Make no mistake: The drama that took place in hearings before the Senate Judiciary Committee on Sept. 27, 2018, was about power: On one side, the power of men who harass or abuse women and get away with it, the power of privileged white men to entrench their power even more on the Supreme Court, the power of men to take away a woman’s right to choose what she does with her body.

On the other side, the power of women with the courage to tell what has happened to them, to demand an end to white male privilege, and to preserve and enlarge their constitutional rights.

Dr. Christine Blasey Ford was poised, articulate, clear and convincing. No one who witnessed her testimony and her responses could conclude that she failed to tell the truth. More than that: She radiated self-assured power.

Brett Kavanaugh showed himself to be a vicious partisan—a Trump-like figure who feels entitled to do and say whatever he wants, who suspects left-wing plots against him, who refuses to take responsibility for his actions, who uses emotional bullying and intimidation to get his way.

Kavanaugh may still get on the Supreme Court, but there can no longer be any doubt about his temperament or character, or his politics. A large share of the American public will never trust him to be impartial. Many will never believe his denials of sexual harassment.
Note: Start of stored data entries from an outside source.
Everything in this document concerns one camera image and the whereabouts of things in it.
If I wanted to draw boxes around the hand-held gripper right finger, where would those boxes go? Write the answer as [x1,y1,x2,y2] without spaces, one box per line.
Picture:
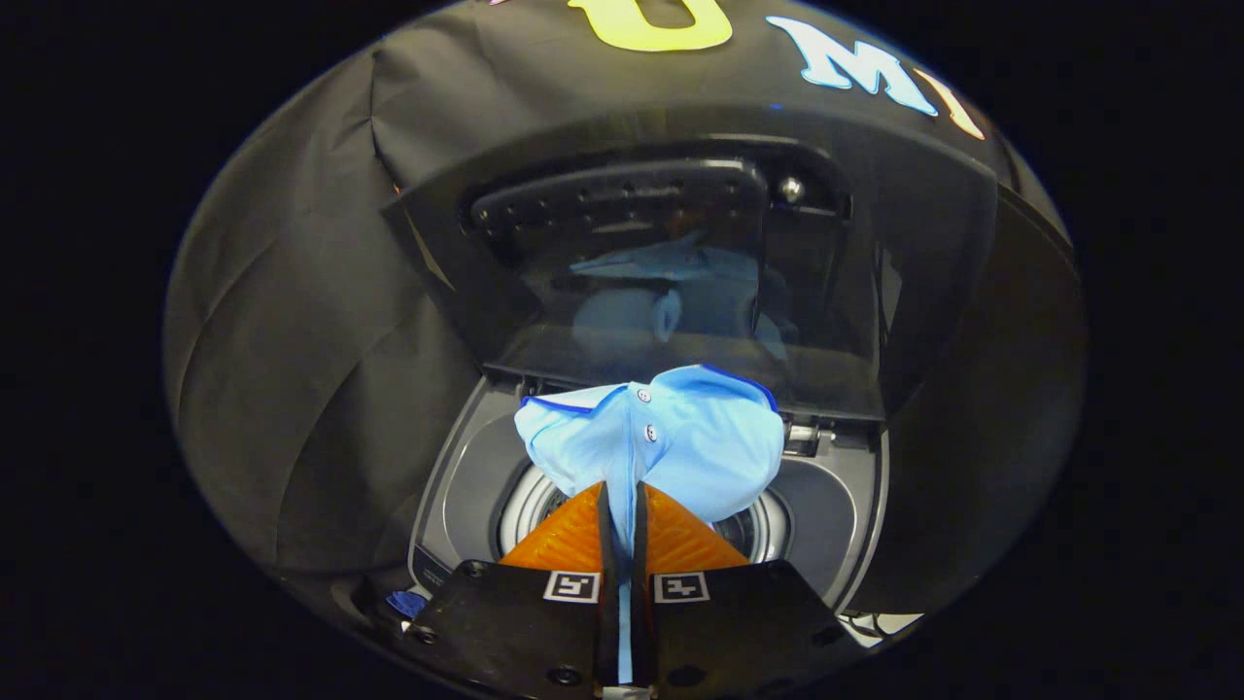
[632,481,856,700]

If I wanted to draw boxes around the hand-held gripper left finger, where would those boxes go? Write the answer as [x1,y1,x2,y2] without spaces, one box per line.
[403,481,623,700]

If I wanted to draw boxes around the dark washing machine lid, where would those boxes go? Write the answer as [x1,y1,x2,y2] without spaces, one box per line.
[381,136,1002,421]

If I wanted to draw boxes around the grey washing machine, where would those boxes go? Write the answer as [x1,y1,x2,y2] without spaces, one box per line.
[408,374,890,623]

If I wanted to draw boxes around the black backdrop cloth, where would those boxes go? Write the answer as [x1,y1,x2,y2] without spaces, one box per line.
[163,0,1088,623]

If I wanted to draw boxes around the light blue polo shirt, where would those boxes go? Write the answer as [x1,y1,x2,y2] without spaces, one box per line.
[513,365,786,683]

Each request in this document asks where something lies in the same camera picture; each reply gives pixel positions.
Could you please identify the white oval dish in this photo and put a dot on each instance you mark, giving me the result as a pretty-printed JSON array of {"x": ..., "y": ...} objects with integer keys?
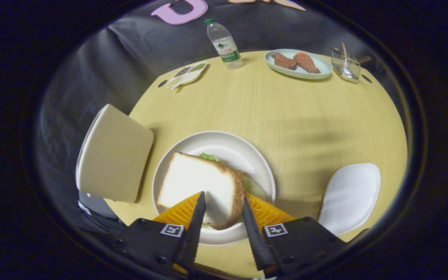
[{"x": 350, "y": 198}]

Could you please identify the clear plastic water bottle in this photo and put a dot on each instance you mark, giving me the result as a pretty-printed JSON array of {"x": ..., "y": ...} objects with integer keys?
[{"x": 224, "y": 44}]

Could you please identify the thin wooden stick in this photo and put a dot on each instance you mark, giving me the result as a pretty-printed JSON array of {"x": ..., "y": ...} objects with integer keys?
[{"x": 343, "y": 49}]

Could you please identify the green lettuce leaf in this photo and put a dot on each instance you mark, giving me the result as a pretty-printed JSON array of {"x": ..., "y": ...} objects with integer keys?
[{"x": 208, "y": 156}]

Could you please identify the toasted bread slice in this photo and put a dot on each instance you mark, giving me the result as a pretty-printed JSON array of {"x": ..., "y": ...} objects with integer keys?
[{"x": 200, "y": 182}]

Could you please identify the dark brown meat piece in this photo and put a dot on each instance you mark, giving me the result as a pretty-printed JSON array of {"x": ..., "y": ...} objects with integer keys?
[{"x": 284, "y": 61}]

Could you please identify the light blue round plate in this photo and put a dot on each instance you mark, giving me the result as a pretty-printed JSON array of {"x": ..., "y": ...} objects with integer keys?
[{"x": 325, "y": 66}]

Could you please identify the large white round plate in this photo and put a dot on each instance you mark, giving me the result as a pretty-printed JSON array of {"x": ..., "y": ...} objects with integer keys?
[{"x": 224, "y": 144}]

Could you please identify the cream toaster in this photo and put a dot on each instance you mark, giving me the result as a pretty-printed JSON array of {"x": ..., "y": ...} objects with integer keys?
[{"x": 113, "y": 155}]

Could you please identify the white divided seasoning dish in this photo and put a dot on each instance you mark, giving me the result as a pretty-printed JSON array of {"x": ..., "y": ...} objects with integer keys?
[{"x": 187, "y": 74}]

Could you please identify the clear glass utensil holder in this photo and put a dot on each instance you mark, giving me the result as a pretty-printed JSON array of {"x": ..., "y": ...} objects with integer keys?
[{"x": 346, "y": 68}]

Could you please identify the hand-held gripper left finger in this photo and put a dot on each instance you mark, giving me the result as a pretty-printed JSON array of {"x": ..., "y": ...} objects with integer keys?
[{"x": 193, "y": 233}]

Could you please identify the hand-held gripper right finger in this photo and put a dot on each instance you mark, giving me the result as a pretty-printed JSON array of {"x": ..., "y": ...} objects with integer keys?
[{"x": 253, "y": 233}]

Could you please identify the brown meat piece orange tip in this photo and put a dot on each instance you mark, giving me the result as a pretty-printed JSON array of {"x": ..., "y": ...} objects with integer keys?
[{"x": 305, "y": 62}]

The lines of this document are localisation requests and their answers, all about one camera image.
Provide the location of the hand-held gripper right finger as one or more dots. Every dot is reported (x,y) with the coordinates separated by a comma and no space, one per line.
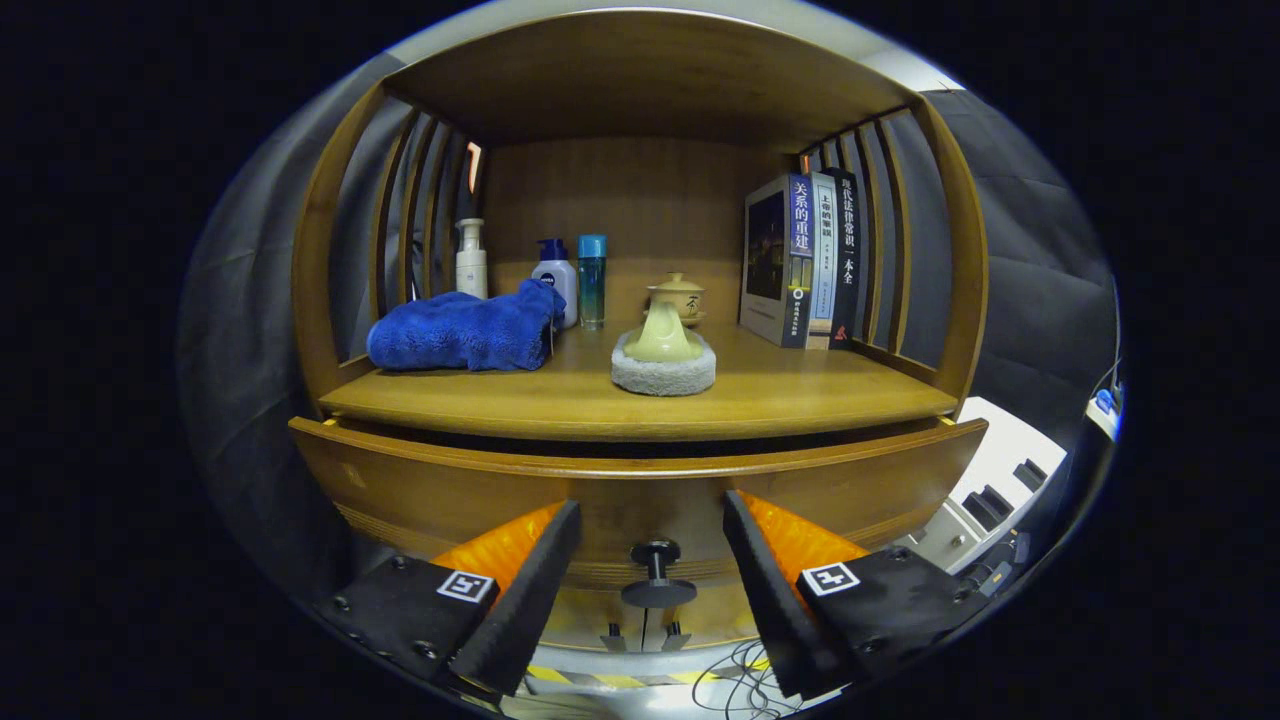
(770,600)

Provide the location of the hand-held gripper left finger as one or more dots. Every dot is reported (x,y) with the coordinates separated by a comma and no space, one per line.
(530,600)

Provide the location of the wooden drawer with black knob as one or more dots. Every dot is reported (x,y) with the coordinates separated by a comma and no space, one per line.
(450,490)

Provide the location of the green scrub brush grey pad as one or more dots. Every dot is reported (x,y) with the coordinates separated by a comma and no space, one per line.
(662,345)

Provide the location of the wooden cabinet door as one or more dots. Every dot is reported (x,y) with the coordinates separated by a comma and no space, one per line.
(585,625)
(720,620)

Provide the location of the wooden countertop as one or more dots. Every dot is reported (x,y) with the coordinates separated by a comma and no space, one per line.
(780,390)

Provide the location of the wooden cabinet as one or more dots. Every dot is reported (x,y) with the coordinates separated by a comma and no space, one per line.
(640,80)

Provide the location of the yellow black floor tape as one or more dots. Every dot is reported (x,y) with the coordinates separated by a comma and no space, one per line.
(620,680)

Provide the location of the blue towel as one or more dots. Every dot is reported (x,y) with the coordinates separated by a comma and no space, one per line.
(460,335)

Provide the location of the beige lidded teacup with saucer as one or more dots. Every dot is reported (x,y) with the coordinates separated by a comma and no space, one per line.
(680,295)

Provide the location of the teal bottle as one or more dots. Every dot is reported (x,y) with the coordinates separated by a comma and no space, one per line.
(592,285)

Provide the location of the white lotion bottle blue cap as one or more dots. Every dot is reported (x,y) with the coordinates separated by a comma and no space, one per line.
(560,280)

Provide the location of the white pump bottle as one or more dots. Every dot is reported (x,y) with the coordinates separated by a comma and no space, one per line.
(471,270)

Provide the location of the blue spine book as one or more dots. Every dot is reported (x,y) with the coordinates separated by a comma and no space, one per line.
(770,260)

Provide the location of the white spine book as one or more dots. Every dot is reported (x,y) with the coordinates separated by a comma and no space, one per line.
(824,260)

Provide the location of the black spine book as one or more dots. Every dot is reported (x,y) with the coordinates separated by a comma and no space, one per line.
(848,260)

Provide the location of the white desk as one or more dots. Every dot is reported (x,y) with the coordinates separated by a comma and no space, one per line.
(1105,422)

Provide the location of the small blue item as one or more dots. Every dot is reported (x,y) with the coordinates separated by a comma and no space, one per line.
(1105,401)
Most will continue to see him as the privileged, arrogant, self-righteous person he has revealed himself to be.

I hope his performance convinces a critical mass of American women to do what must be done Nov. 6 to give themselves a firm and clear voice in the Senate and in the rest of American government—to empower themselves at a time when the President, the majority of Congress, and a potential majority in the Supreme Court intend to disempower them.